Jadi, transisi ke ekonomi verifikasi dapat menyebabkan krisis yang berbeda dari yang saat ini menjadi sorotan. Masalah dalam hal ini tidak akan menjadi apakah AI dapat menghasilkan lebih banyak, tetapi apakah lembaga dapat memverifikasi cukup dari apa yang dihasilkan untuk menerjemahkan kecerdasan mesin menjadi nilai yang tahan lama.

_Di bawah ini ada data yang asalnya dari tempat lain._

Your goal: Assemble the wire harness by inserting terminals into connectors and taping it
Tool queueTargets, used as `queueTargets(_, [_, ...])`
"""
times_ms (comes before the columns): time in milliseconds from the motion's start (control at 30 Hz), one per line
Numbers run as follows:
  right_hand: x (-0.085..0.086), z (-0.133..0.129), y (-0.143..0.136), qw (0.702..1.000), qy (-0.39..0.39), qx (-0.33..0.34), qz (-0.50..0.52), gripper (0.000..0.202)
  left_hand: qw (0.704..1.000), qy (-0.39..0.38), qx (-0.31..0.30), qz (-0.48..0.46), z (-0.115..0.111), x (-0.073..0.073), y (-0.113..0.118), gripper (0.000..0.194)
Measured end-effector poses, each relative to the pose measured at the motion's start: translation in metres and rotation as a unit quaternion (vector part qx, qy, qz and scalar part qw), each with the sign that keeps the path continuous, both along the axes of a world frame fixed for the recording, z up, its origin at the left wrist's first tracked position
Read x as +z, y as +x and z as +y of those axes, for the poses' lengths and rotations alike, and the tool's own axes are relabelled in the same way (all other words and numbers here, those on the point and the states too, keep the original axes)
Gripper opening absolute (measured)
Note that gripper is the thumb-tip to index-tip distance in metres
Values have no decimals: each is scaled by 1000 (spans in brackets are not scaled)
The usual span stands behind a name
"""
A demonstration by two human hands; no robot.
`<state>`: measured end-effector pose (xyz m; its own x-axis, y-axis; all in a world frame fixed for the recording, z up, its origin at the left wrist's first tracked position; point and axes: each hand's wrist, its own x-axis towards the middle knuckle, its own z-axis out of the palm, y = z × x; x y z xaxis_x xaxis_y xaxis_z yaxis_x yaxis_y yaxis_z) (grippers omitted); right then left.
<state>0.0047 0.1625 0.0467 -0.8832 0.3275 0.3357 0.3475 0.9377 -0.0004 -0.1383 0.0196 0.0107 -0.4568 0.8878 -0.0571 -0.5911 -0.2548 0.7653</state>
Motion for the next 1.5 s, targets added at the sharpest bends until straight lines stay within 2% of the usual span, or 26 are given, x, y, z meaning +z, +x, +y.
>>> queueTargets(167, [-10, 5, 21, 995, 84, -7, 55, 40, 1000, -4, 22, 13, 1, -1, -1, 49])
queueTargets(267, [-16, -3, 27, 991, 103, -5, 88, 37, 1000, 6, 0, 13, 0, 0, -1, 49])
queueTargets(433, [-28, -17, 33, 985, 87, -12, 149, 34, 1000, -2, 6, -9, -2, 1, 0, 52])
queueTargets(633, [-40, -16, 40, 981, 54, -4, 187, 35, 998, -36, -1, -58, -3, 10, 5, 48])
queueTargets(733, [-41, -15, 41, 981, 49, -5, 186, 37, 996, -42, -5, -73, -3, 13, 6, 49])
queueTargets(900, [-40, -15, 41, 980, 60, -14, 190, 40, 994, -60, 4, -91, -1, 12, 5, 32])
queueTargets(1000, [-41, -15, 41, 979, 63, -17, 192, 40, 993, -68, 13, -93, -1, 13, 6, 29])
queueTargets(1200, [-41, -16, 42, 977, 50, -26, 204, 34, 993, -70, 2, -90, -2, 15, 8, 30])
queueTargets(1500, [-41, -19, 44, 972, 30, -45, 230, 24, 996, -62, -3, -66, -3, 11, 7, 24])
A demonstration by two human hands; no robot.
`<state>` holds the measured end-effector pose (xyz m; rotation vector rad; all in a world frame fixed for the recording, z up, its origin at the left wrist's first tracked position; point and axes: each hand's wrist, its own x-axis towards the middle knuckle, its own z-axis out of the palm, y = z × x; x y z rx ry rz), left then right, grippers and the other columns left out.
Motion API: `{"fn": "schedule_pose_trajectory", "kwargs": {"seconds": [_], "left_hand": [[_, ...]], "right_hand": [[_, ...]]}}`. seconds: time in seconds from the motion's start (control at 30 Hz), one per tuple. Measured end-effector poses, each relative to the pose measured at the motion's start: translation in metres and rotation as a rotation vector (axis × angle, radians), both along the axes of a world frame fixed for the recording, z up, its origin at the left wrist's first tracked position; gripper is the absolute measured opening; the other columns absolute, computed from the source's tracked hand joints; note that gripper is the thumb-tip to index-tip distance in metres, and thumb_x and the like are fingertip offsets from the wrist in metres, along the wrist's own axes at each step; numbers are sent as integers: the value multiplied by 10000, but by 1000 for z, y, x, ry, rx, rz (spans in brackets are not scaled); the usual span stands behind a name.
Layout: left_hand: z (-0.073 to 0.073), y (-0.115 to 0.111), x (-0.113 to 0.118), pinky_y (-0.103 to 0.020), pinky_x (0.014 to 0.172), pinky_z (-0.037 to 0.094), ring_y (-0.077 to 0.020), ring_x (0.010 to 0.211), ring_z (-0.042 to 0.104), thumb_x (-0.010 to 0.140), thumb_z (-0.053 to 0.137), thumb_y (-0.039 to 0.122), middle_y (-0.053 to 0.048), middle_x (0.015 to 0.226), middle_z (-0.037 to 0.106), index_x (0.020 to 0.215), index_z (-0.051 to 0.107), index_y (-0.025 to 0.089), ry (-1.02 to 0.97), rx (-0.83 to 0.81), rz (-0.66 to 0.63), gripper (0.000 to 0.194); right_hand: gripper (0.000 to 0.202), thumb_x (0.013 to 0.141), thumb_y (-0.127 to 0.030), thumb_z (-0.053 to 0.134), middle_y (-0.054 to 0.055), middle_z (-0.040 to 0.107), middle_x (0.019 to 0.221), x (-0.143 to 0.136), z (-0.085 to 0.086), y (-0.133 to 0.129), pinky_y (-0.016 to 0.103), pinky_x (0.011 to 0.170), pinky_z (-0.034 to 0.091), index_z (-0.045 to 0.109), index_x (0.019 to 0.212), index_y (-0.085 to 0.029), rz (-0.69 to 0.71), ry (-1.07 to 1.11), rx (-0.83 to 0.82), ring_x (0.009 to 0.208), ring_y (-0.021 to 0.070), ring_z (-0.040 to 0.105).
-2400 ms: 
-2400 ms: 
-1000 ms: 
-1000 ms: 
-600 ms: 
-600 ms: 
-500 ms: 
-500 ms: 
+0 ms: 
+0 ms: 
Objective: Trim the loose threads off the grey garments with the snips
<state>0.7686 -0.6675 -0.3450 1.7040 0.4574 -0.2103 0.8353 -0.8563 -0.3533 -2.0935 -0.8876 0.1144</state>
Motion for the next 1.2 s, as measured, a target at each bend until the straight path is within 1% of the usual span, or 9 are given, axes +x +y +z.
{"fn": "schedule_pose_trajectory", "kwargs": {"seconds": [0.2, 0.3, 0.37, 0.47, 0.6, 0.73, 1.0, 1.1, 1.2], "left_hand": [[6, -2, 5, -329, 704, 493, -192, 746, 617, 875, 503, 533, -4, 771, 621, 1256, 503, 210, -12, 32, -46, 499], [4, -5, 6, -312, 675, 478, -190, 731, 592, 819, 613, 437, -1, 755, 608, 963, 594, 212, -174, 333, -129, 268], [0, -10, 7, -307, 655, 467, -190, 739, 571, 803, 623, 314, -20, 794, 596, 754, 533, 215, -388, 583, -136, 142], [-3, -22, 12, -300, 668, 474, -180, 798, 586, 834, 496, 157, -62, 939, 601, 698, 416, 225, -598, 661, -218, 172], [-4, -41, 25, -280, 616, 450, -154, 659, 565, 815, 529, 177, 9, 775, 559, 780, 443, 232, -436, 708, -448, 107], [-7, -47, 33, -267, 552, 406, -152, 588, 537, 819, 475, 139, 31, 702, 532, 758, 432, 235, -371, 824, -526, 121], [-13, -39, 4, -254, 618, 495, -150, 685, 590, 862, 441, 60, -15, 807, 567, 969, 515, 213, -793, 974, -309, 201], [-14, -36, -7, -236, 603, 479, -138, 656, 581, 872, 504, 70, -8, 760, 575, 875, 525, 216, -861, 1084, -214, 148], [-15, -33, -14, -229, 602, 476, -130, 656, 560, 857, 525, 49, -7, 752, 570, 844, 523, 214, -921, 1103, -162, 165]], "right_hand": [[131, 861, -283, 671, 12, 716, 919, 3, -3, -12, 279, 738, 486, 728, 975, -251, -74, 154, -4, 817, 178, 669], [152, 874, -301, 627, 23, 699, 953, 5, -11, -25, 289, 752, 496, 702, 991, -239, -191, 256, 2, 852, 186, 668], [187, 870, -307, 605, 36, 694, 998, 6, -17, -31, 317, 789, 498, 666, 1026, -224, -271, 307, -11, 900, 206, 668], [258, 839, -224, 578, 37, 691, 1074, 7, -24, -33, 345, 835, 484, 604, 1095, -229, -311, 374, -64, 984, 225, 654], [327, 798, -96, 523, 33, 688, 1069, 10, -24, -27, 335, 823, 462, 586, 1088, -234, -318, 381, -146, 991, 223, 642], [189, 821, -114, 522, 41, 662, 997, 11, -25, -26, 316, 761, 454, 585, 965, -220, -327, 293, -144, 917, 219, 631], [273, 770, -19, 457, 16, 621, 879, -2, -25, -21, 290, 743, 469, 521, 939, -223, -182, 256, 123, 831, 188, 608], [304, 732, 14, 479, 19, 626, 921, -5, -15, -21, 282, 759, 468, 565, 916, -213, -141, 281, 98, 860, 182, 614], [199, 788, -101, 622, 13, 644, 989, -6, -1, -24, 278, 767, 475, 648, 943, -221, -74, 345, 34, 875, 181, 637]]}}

Karena kecerdasan mesin mungkin segera berkembang tanpa preseden, dan ketersediaan waktu manusia yang sesuai tidak dapat mengikuti dengan kecepatan itu, masalah yang diuraikan dalam karya baru ini tampaknya akan segera muncul – bahkan jika mungkin awalnya tenggelam oleh dampak ekonomi yang lebih luas dari adopsi AI.

 

* Makalah ini terlalu panjang untuk dipecah dalam cara yang biasa, dan dalam hal ini tidak sesuai untuk analisis tersebut. Oleh karena itu, saya memutuskan untuk mengomentari dan mempertimbangkan signifikansinya, dan merujuk pembaca ke karya sumber sehingga mereka dapat melakukan hal yang sama.

/s

Publikasi pertama Rabu, 25 Februari 2026

Penulis tentang pembelajaran mesin, spesialis domain sintesis gambar manusia. Mantan kepala konten penelitian di Metaphysic.ai, hingga pembubarannya ke dalam Brahma.ai DNEG.